Operação Militia: núcleo criminoso usava contas fraudadas para lavar dinheiro da extorsão

MANAUS – Pela segunda fase da operação “Militia”, deflagrada na manhã desta quarta-feira (17/09), o Ministério Público do Estado do Amazonas (MPAM), com apoio da Polícia Civil, cumpriu dois mandados de prisão — um em Manaus e outro em Borba — e cinco de busca e apreensão — quatro na capital e um no interior.

Sob coordenação da 60ª Promotoria de Justiça Especializada no Controle Externo da Atividade Policial e Segurança Pública (Proceapsp), a ação visa desarticular um núcleo criminoso investigado por utilizar contas bancárias abertas de forma fraudulenta para lavar dinheiro oriundo de extorsões.

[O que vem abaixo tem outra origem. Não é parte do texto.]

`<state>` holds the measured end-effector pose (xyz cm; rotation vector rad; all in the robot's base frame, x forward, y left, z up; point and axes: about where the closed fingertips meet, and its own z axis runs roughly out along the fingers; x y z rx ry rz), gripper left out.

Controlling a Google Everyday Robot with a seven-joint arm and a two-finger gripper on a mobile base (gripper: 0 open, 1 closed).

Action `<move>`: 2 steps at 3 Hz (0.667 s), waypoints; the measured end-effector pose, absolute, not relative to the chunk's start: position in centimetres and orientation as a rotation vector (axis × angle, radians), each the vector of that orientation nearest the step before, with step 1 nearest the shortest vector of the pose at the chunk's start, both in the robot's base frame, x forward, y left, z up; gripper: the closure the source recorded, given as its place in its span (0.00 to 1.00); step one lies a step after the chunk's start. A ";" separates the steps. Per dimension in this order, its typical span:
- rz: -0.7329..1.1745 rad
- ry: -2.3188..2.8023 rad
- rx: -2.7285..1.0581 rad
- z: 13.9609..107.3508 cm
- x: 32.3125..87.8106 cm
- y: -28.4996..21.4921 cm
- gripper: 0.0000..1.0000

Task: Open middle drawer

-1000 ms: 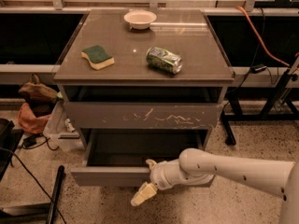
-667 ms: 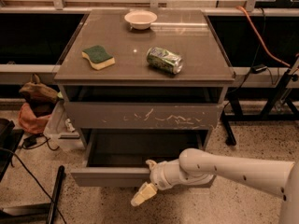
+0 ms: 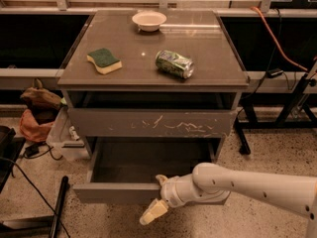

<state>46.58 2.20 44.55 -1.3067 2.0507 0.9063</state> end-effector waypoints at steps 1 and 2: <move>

Durante entrevista coletiva realizada na sede do MPAM, o promotor de Justiça Armando Gurgel Maia, titular da 60ª Proceapsp, destacou que, com as duas prisões de hoje — entre elas, a de um policial militar reformado —, a operação chega a 11 pessoas detidas desde a primeira fase, em julho.

O promotor ressaltou que o nome de um perito da Polícia Civil foi utilizado de forma fraudulenta em uma das contas de passagem dos valores extorquidos. “Havia forte suspeita desde o início de que o perito não tivesse nenhuma participação, o que se confirmou. Ele colaborou imediatamente com a investigação, contribuindo para a elucidação dos fatos”, afirmou.

Balanço

Na ação, foram apreendidos equipamentos eletrônicos que, segundo o MP, são fundamentais para rastrear a movimentação financeira ilícita. “Foram coletados elementos digitais importantes para comprovar a criação fraudulenta de contas e a transferência de valores de forma eletrônica”, completou o promotor.

A investigação também aponta a prática de crimes como extorsão mediante sequestro, falsidade documental, estelionato e lavagem de dinheiro. O grupo investigado seria responsável por abrir contas em nomes de terceiros, muitas vezes também vítimas.